This entry was posted on 11/12/2006 8:10 PM and is filed under Election 2006, All Posts.
Kudos to him for having the strength to say no to a sitting president—especially one he was making a good living impersonating. Interesting little anecdote from this week's NYT Magazine profile of Ferrell:
Although Ferrell portrayed Bush as bumbling and not too bright, the impersonation was strangely affectionate, and Bush reportedly loved it. He asked Ferrell to make an appearance with him at the White House Press Corps dinner in 2000, which Ferrell declined.

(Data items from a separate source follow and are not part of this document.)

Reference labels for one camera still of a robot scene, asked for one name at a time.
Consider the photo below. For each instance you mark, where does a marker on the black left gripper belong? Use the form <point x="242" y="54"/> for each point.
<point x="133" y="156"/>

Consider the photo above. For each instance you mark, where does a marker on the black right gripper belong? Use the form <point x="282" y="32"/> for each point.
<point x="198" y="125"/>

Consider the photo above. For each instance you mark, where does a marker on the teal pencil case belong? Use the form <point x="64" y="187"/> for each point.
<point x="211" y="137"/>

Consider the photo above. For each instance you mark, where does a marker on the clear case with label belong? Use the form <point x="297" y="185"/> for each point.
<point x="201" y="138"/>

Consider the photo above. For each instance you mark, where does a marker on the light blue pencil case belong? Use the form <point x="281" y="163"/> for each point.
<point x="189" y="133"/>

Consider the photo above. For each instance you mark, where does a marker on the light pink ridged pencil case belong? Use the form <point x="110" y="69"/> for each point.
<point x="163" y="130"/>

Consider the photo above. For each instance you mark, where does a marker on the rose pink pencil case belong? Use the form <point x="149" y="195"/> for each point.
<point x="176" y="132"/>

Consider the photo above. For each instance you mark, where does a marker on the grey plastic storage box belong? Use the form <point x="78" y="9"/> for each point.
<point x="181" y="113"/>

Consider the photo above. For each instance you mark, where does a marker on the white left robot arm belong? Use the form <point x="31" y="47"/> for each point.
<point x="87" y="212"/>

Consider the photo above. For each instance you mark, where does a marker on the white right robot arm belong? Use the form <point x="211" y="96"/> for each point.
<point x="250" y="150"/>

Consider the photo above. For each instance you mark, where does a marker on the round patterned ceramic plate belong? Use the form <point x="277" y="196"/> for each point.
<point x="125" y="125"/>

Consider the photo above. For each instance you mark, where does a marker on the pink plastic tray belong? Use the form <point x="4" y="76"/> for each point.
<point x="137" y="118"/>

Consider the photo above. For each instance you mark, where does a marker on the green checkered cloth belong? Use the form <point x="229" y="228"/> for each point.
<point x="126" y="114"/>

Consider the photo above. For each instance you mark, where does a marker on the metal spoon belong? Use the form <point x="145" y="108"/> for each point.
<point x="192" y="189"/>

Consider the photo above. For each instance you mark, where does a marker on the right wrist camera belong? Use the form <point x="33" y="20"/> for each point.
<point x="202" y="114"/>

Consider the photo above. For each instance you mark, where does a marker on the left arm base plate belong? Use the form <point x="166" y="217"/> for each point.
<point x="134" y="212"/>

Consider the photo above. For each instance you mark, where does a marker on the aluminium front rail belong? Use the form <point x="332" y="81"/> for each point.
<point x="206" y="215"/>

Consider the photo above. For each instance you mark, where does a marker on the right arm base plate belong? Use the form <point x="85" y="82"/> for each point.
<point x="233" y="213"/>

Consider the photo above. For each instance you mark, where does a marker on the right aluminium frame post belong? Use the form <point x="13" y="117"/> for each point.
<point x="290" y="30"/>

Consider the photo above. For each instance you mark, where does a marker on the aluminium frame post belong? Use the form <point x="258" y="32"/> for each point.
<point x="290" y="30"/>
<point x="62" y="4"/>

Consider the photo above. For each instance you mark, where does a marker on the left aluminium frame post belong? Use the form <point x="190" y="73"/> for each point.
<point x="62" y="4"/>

Bush later made a similar request for a charity event held by Barbara Bush. When Ferrell said no a second time, Bush phoned Jeff Zucker, then the head of NBC, and asked him to persuade Ferrell to perform. "He said, 'You gotta get your guy to do my mom's charity,' " Ferrell recalled, using his Bush accent, over dinner at Kelly and Ping's, a restaurant in downtown Manhattan. "The idea was that Dana Carvey would imitate the dad and I would be the son. And then the two real people would come up behind us, and we'd go, 'Oops, sorry!' That was the whole thing."
"So George the son called Zucker and I was ... busy. In both cases, I especially did not want to do the inevitable photo op afterwards where we are all holding hands. That would have been a gesture of support." Ferrell paused. "I've actually had people say to me, 'Thanks a lot for Bush,' as if I helped him win the election. Luckily, no one has said that in a while. But I can't help the fact that people in America seem to not mind stupidity."
Three times asked, three times declined. Frankly, I'm impressed. I don't know if even I could turn down this president over something as seemingly small as performing at his charity event. But Ferrell appears genuinely disgusted with W.
Personally, I've never been a big fan of Will Ferrell's Bush impersonation, or the current Will Forte at SNL, for that matter. Both of them have focused far, far too much on Bush's supposed stupidity and childlike worldview. In doing so, they inadvertently provided media cover for Bush's true nature: an unparalleled viciousness in his desire to win politically at any cost.